住宅/ビル/マンションのデザイン建築設計事務所をしている片岡直樹が向学のために名建築を訪ねるシリーズです。
埼玉県大宮市にあります芝浦工業大学斎藤記念館です。
事前に予約させて頂き、許可を頂いた範囲で撮影させて頂きました。
設計は、芝浦工業大学教授をされていた相田武文先生です。
新建築1991年1月号に発表されています。さいたま景観賞を受賞されています。
芝浦工業大学 斉藤記念館は、芝浦工業大学機械工学科第二学科元教授の斎藤雄三先生の寄付で建設されたそうです。
芝浦工業大学機械工学科第二学科の中興の祖である斎藤雄三先生の徳の高い人間性を感じます。
斎藤雄三先生とは、ネットで先生を探してみました。
史料に見る芝浦工業大学⑮2008年8・9月号 をみつけました。
を拝読させていただきました。
斎藤雄三先生は、日本の印刷技術の近代化に貢献された方で、晩年に私財9億円を芝浦工業大学に寄付されて斎藤記念館が建立されたそうです。

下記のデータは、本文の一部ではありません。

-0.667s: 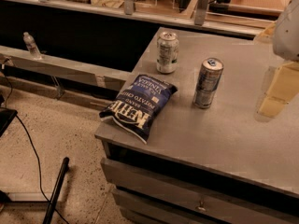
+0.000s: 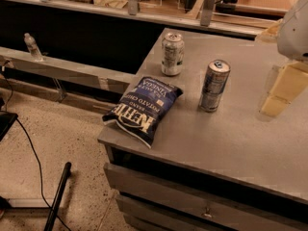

人のために行動できる徳の高い斎藤雄三先生に自然と頭がさがります。
サルーンスペース外観
1階展示スペース
45度に切り取られたコンクリート打放し壁は、空間に動きや流れを与える意図があるそうです。
平行系の壁
南側外観
平置された壁面が、光の変化によってさまざまな陰影を織りなします。
自立したコンクリート打放し壁
アルミパネルの壁
展示用の白色の壁
鉄骨柱
が外部に連続して列柱として並置されています。
相田武文先生は、新建築1991年1月号の解説の一文で、
『建築空間の体験にしても、とかく表層的なものに眼を奪われ、その建築が本来的に持っている建築を構成する構造を見落としがちになる。』
と書かれております。
ファサード建築とは一線を画した、独自の壁の構成の美しさを実現しています。
平置された列柱
壁は鋭敏な線のように、ときには重厚な壁そのものの質感を表出し、観察者の動きに応じて変化するものとしてあるとのことです。
2階 廊下 両側の部屋は会議室
相田武文先生は、片岡が学生時代 建築課題のとき、壁の構成が美しい建築家として、非常勤講師の先生から参考になるからと見学をすすめられた建築家です。
東京都戦没者霊苑を見学したことがあります。
相田武文先生は、当時の日大理工海洋建築の建築デザインで、リスペクトされていた建築家です。
当時は、CADでなく手書きが主流の時代なので、フォトショップなどの画層 レイヤーという考えが普及していなかったと思います。
そんな時代に、並列した列柱が重層的に構成された建築の空間体験は、とても衝撃的でした。